>>>>>

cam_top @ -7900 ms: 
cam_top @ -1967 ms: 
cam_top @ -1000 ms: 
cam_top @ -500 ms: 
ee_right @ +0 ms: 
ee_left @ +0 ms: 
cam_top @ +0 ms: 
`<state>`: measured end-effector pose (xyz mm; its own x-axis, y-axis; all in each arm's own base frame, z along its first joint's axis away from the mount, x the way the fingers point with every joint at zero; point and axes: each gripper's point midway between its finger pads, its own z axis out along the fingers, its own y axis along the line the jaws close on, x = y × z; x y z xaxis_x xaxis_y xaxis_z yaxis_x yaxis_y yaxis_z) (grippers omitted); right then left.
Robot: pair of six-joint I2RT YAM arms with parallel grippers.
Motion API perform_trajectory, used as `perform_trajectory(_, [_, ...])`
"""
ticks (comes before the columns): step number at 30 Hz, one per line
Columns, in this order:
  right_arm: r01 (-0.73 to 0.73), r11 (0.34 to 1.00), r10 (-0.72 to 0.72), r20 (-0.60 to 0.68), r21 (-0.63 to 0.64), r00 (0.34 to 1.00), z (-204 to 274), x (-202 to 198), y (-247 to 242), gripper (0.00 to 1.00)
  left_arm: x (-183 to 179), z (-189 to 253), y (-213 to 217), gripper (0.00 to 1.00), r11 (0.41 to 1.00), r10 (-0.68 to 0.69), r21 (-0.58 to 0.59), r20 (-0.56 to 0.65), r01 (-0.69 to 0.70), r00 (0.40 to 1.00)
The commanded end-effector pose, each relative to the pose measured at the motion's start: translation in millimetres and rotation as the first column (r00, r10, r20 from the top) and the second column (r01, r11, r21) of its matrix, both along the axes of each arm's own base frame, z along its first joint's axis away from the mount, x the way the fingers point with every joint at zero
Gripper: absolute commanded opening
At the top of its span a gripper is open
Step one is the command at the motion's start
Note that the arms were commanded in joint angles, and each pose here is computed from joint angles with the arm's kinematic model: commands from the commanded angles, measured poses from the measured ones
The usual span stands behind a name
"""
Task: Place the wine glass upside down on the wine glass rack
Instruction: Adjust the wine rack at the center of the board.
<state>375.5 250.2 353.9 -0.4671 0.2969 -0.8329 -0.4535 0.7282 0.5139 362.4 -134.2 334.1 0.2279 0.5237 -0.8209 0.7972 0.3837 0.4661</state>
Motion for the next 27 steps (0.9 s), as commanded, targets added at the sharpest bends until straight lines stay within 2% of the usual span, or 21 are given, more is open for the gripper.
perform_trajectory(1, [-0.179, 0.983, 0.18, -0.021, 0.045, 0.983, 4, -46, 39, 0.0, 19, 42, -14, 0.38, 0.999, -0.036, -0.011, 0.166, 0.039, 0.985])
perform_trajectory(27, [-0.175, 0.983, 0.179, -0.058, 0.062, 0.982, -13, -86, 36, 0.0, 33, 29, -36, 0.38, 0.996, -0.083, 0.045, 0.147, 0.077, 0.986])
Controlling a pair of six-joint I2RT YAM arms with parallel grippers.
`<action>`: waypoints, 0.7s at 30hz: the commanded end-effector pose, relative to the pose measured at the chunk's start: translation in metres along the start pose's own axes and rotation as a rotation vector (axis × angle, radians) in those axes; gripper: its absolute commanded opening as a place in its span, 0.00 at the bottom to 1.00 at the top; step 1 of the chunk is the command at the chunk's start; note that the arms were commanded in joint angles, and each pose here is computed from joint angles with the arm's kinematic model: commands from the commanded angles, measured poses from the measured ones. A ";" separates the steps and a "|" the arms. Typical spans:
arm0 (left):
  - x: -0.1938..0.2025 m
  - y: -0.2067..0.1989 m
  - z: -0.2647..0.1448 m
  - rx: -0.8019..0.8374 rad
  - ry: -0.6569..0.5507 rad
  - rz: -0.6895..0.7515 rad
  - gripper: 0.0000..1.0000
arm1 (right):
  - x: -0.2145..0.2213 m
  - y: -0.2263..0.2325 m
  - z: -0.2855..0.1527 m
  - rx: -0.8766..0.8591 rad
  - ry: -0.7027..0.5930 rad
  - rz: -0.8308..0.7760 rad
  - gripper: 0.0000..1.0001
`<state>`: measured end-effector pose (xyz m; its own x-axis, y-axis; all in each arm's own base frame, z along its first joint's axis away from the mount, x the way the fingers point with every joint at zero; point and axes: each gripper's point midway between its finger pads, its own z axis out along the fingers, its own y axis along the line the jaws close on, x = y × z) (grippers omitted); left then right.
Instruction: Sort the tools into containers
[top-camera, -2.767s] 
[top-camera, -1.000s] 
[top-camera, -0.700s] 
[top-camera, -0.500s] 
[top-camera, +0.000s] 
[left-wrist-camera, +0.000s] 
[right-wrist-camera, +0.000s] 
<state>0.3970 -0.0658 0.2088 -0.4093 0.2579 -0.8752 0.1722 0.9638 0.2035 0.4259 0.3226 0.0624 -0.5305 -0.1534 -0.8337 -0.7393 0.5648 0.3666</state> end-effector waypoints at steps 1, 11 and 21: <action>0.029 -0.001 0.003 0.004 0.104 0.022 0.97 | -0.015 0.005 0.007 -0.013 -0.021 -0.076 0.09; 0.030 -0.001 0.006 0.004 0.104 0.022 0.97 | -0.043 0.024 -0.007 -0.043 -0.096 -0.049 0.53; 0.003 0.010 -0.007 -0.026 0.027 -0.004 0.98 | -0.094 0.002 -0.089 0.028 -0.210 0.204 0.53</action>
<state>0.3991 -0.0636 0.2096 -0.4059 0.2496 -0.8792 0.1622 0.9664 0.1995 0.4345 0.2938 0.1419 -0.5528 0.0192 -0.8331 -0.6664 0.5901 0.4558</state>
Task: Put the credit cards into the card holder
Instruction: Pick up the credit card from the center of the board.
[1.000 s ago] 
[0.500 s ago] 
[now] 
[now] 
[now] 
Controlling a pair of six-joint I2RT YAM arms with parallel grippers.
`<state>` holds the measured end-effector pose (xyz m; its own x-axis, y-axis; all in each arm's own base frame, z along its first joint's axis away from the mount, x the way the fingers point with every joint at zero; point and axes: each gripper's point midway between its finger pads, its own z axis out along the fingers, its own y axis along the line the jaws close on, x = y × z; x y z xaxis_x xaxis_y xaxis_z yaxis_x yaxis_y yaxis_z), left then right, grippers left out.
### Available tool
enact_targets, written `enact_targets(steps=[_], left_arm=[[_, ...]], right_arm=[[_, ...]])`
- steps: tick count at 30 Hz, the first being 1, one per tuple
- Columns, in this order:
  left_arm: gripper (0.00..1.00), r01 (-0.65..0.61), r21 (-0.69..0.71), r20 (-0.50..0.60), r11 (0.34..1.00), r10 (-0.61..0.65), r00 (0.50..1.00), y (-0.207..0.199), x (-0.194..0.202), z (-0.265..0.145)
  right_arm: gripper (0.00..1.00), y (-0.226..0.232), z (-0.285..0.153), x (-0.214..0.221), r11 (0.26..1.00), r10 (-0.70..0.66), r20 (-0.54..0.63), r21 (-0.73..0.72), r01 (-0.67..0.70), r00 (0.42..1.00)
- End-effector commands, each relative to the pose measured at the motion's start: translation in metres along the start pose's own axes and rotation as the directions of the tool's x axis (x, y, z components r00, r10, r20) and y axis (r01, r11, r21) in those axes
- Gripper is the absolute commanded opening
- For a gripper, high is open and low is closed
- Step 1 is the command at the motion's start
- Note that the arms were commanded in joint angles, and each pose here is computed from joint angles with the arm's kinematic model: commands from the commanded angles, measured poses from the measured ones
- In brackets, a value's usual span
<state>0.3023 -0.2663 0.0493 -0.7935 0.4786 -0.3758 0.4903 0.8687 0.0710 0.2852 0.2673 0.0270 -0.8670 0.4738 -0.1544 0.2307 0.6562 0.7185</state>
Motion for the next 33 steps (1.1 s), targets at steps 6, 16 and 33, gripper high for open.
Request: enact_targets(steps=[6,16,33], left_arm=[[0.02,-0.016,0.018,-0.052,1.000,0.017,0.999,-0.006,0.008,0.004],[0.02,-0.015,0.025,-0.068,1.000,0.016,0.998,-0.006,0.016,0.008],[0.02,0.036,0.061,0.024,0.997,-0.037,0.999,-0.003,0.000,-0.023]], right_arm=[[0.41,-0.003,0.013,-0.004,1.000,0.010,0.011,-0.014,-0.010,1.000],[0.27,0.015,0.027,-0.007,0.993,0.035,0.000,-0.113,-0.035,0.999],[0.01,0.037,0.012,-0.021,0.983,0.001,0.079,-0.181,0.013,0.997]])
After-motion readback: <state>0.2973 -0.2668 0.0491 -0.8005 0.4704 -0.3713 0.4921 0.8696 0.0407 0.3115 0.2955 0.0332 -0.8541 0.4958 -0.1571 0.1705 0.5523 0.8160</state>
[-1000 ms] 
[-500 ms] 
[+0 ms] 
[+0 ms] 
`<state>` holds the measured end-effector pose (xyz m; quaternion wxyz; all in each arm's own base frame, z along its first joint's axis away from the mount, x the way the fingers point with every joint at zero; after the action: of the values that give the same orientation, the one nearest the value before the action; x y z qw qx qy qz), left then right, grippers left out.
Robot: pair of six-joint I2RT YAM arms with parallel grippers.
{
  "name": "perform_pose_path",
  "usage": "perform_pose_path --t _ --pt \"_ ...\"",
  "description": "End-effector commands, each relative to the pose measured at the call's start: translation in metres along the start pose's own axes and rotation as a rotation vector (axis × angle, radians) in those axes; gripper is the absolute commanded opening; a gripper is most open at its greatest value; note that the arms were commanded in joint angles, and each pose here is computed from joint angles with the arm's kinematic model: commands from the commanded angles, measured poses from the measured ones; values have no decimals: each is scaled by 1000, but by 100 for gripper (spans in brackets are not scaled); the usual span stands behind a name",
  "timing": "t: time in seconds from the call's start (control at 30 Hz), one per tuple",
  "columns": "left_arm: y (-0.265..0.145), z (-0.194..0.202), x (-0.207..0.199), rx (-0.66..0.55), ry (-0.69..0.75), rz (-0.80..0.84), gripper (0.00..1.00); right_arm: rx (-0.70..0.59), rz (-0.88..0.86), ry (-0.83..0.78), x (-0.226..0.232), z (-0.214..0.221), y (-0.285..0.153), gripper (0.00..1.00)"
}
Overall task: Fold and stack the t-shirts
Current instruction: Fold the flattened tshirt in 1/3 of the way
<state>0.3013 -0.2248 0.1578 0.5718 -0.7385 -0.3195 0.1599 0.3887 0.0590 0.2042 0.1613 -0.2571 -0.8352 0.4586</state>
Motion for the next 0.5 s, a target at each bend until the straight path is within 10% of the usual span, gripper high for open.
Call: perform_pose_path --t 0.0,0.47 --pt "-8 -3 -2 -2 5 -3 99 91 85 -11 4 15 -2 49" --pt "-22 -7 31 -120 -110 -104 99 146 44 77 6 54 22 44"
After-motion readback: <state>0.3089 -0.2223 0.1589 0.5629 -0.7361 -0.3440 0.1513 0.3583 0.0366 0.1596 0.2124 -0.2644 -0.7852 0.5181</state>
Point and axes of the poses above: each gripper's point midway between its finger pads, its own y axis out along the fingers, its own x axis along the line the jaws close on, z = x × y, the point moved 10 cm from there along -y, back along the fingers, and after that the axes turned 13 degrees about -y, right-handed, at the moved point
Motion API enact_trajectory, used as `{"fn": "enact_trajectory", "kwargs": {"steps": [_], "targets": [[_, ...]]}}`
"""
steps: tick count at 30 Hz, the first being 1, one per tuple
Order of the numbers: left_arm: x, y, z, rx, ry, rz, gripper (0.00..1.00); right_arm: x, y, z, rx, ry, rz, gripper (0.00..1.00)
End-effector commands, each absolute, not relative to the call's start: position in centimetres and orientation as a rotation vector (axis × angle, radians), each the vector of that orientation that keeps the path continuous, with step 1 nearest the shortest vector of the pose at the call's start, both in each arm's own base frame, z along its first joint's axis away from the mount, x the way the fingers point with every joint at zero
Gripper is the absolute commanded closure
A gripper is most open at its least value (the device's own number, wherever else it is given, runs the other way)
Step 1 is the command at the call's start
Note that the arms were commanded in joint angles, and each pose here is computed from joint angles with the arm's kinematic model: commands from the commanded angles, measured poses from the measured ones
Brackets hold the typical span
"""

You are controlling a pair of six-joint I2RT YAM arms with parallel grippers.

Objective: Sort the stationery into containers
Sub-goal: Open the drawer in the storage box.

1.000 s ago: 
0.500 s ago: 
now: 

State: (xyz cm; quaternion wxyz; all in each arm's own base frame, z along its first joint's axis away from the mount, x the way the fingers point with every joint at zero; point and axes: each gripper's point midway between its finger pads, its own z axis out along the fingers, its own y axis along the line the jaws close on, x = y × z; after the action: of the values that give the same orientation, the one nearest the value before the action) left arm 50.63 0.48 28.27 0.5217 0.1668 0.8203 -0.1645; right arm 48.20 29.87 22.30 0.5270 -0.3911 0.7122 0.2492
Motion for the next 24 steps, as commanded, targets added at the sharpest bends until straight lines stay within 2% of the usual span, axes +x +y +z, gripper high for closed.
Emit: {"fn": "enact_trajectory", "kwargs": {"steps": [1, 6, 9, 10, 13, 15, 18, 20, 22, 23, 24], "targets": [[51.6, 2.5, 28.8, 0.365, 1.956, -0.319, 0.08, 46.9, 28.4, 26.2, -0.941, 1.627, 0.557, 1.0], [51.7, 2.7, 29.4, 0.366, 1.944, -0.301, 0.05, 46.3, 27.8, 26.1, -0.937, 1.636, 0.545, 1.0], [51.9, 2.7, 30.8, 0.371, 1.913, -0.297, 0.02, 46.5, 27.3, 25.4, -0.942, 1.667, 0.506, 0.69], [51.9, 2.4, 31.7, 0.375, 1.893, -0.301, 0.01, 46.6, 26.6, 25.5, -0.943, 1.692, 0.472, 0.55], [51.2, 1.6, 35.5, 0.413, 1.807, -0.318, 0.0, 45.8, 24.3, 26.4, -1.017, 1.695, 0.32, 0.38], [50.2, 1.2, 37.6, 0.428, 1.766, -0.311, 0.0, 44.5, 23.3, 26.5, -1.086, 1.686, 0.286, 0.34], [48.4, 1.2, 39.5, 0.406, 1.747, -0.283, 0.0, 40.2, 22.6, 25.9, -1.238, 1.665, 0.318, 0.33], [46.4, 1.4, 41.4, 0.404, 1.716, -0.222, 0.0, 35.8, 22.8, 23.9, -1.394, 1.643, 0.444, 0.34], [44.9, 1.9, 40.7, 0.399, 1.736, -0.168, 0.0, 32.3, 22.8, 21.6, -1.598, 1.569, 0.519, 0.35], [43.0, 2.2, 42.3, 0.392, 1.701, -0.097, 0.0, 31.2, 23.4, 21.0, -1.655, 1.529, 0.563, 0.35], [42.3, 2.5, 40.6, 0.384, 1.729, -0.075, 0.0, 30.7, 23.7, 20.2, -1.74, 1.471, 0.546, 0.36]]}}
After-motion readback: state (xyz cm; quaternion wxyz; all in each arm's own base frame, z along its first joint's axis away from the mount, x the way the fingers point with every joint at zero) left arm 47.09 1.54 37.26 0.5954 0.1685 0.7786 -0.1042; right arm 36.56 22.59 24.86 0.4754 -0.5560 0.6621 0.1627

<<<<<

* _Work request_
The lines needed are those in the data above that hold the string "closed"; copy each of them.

* _Written solution_
- For a gripper, high is open and low is closed
Motion for the next 24 steps, as commanded, targets added at the sharpest bends until straight lines stay within 2% of the usual span, axes +x +y +z, gripper high for closed.

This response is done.